■ Work instructions
Where in the records does the word "grey" occur? Copy each line in which it does.

Data items:
————————

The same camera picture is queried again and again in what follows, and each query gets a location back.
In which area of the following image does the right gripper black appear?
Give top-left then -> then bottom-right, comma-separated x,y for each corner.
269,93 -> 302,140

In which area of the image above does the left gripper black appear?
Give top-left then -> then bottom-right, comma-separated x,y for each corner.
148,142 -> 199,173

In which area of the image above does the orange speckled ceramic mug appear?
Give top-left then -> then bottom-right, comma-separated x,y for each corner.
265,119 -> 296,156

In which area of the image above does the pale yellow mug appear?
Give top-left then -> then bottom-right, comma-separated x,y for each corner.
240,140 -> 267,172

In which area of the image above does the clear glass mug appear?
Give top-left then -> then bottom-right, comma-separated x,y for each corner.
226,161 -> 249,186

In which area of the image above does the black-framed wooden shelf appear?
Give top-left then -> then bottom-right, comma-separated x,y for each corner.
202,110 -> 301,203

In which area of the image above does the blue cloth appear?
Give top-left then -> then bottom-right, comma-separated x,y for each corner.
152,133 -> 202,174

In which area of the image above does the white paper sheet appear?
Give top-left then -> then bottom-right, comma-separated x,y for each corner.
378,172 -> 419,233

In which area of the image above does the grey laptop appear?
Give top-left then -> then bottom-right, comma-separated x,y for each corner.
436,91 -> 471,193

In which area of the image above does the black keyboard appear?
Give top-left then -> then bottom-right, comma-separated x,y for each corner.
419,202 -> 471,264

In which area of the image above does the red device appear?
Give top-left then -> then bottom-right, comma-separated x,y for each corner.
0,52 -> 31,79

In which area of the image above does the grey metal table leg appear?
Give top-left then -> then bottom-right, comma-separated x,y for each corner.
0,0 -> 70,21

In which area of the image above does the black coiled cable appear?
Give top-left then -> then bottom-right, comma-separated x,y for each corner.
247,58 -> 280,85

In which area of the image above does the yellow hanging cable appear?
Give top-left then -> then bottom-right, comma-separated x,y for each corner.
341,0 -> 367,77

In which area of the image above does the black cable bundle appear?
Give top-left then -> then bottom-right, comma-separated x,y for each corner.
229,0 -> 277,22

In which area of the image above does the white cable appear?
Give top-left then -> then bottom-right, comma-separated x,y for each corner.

————————

■ Exercise answer
In which area of the image above does the grey laptop appear?
In which area of the image above does the grey metal table leg appear?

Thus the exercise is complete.